Media Coverage on Corruption, Budget Advocated


By Lewis K. Glay

Monrovia, Liberia

Distributed by

The Perspective
Atlanta, Georgia

Posted July 19, 2006


Reporting on corruption and the National Budget in Postwar Liberia has become a paramount concern to the public including media related entities.

The Liberia Media Center (LMC) is one of such entities wanting to see a full scale monitoring of the media on corruption issues and how the budget is expended in the interest of the Liberian people.

The center kicked off the awareness over the weekend when it hosted a cross section of media representatives at a one -day Budget Roundtable at the Headquarters of the Press Union of Liberia (PUL) in Monrovia.

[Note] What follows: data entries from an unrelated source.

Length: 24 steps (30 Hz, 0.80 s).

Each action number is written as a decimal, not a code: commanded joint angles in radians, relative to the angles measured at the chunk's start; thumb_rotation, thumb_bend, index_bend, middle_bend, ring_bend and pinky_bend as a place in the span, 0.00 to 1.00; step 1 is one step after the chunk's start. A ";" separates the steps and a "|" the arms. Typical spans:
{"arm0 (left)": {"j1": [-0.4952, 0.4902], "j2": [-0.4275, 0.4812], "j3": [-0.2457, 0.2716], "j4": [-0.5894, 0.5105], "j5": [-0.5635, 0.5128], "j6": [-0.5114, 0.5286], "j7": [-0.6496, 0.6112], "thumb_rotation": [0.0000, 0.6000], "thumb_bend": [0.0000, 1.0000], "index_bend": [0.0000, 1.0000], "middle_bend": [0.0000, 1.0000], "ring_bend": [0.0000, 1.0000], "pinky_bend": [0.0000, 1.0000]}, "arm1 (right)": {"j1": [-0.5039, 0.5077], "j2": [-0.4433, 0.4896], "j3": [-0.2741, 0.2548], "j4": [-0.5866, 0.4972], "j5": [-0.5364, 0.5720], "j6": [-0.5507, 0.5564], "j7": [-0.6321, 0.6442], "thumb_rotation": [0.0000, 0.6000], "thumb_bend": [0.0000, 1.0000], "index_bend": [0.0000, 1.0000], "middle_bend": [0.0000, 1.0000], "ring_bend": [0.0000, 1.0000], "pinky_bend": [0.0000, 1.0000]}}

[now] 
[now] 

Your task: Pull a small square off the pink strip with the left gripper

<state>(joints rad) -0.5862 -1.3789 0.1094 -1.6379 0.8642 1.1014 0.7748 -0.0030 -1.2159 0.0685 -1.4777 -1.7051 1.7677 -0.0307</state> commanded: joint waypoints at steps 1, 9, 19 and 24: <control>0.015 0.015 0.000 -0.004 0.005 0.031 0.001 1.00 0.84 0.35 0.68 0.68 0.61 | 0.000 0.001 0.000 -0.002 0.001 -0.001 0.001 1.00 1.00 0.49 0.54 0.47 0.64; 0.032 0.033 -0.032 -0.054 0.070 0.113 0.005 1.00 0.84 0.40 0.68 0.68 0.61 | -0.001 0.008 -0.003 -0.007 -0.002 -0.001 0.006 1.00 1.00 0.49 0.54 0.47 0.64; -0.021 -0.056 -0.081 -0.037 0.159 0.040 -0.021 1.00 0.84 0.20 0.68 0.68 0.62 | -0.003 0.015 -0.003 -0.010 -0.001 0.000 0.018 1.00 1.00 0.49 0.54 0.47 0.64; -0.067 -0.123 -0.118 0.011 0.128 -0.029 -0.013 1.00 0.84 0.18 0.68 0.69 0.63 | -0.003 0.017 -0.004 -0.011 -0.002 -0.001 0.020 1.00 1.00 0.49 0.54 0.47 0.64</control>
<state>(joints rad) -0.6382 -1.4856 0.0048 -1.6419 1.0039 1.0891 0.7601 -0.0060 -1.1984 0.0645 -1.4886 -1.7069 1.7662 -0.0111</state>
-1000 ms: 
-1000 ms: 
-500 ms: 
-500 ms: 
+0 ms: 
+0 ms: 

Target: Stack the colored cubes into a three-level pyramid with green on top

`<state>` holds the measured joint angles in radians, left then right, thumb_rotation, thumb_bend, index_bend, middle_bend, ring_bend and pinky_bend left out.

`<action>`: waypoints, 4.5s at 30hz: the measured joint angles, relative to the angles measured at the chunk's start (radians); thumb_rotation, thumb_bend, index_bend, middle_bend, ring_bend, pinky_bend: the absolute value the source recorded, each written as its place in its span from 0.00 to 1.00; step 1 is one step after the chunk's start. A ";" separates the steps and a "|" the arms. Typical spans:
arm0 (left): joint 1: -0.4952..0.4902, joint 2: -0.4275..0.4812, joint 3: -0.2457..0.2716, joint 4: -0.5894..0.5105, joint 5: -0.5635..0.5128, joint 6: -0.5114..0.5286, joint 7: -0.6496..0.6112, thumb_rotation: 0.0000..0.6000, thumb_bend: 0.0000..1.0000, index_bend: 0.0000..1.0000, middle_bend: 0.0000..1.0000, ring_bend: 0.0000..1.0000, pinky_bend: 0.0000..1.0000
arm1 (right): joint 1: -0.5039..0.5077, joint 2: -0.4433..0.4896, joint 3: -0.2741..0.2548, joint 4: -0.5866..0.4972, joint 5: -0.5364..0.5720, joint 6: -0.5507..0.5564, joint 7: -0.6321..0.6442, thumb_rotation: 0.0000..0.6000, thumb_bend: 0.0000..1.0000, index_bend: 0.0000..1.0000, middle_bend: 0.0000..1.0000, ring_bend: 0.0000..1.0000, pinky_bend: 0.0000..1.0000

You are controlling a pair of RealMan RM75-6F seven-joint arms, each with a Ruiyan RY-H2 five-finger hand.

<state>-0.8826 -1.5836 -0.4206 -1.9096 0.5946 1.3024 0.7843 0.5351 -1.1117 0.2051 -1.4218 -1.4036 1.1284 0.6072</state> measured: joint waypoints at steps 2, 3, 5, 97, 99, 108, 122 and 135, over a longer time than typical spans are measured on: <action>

It was an opportunity for the participants at the forum to interface with presenters and facilitators to discuss media reportage on the budget.

Budget Bureau Director Augustine K. Ngafuan would have expounded on the topic: “The Budget vs. Revenue: How can the Public Keep Track of Public Funds and Expenditures,” while UNDP Senior Economist Kamil K. Kamaluddeen was to deliberate on the topic: “The Budget and Good Governance. But both presenters did not turn out due to circumstances that were not explained.

However, UNICEF Project Assistant for Information and Communications Unit, Sam W. Johnson spoke on the topic: “The Role of the Media in Fiscal Transparency and Public Participation in the Budget Process.”

The exercise was also intended to enlighten journalists, especially Legislative correspondents as to how they should trace the allocation and expenditures of the budget among various branches, ministries, agencies as well as public corporations of government.

As a systematic monitoring process, the media could serve as a conduit through which the taxpayers could be educated to know the manner and way the nation’s resources are being utilized by the government.

The roundtable is expected to continue on a quarterly basis, focusing on group discussions with select editors and media stakeholders whose highlights of the findings of the monitoring can serve as guidelines for budget monitoring and corruption reporting.

To set a viable standard, the LMC is aimed at selecting ten frequently published newspapers and five local radio stations including ELBC to get involved in the monitoring process which is expected to run for a one year period in order to capture and document assessments of media activities.

Selected institutions will also be monitored and assessed as far as their coverage of anti corruption and budget monitoring reporting are concerned.